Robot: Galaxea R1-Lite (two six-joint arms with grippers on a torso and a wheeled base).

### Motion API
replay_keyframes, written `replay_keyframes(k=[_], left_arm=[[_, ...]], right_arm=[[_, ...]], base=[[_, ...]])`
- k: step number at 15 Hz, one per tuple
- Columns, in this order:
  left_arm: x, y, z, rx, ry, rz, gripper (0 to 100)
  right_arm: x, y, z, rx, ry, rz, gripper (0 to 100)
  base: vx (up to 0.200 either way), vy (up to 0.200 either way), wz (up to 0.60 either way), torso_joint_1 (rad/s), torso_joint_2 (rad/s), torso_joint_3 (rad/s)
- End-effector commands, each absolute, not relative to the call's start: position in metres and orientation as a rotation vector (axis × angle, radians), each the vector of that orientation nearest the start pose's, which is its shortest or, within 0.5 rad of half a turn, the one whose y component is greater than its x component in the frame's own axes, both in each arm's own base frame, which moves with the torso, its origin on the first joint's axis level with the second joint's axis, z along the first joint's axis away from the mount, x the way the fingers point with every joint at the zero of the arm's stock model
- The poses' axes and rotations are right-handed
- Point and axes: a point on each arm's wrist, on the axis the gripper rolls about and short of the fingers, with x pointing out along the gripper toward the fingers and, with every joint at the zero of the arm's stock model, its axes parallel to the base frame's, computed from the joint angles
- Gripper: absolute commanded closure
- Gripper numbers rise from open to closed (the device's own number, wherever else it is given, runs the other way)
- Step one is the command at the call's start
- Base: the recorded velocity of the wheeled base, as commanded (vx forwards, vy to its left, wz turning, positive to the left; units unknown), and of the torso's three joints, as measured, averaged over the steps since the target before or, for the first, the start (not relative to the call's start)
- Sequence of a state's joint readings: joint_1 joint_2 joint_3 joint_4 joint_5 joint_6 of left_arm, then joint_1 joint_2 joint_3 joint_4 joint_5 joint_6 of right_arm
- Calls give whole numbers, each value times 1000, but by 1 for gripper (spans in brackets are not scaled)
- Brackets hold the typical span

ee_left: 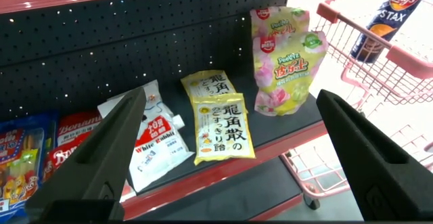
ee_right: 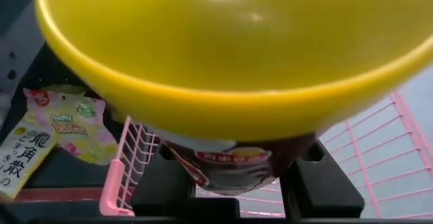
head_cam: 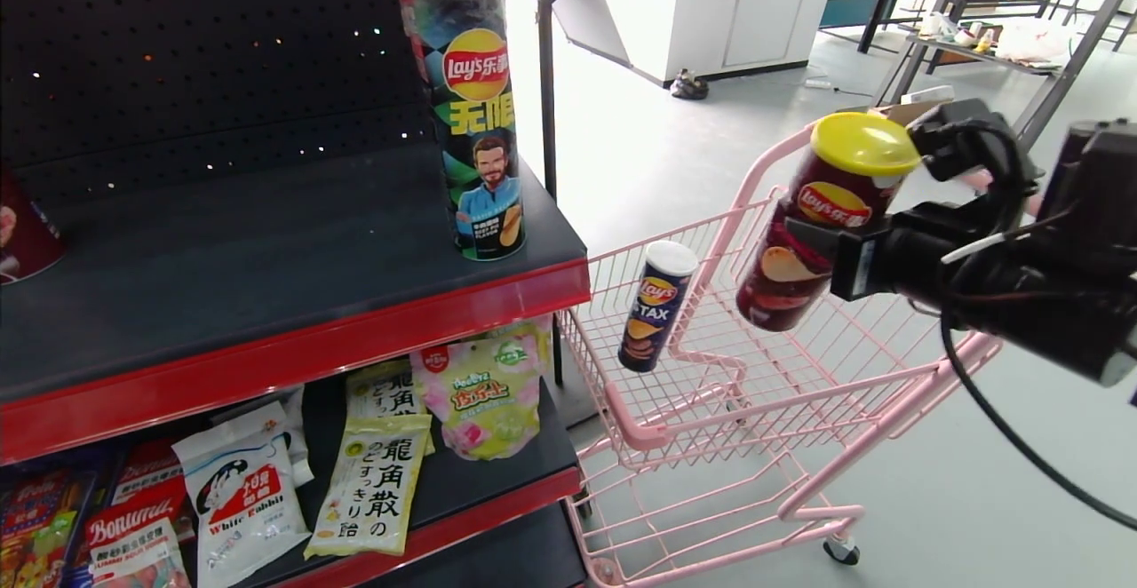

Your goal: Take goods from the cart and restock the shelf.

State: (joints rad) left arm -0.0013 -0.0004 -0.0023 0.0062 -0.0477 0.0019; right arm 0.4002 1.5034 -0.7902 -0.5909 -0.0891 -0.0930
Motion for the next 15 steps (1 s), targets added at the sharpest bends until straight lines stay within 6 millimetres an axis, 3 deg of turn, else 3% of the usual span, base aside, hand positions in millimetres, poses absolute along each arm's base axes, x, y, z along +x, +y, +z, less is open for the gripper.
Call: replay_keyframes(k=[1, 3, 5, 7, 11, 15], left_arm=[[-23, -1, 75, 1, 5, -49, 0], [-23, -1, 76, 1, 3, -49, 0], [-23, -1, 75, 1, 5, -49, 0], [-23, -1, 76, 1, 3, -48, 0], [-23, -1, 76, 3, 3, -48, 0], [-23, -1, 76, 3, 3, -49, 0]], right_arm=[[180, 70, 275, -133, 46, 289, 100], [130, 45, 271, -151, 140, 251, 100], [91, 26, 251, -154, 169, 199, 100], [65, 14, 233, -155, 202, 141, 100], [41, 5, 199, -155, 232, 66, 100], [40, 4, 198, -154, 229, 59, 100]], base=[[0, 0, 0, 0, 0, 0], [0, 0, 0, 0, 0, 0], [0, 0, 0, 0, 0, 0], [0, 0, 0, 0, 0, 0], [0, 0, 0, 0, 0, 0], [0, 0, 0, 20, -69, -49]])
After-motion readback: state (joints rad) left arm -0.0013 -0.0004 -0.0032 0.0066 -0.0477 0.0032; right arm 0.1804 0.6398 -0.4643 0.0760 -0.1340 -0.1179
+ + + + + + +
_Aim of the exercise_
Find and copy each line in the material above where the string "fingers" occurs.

_Answer to this problem_
- End-effector commands, each absolute, not relative to the call's start: position in metres and orientation as a rotation vector (axis × angle, radians), each the vector of that orientation nearest the start pose's, which is its shortest or, within 0.5 rad of half a turn, the one whose y component is greater than its x component in the frame's own axes, both in each arm's own base frame, which moves with the torso, its origin on the first joint's axis level with the second joint's axis, z along the first joint's axis away from the mount, x the way the fingers point with every joint at the zero of the arm's stock model
- Point and axes: a point on each arm's wrist, on the axis the gripper rolls about and short of the fingers, with x pointing out along the gripper toward the fingers and, with every joint at the zero of the arm's stock model, its axes parallel to the base frame's, computed from the joint angles

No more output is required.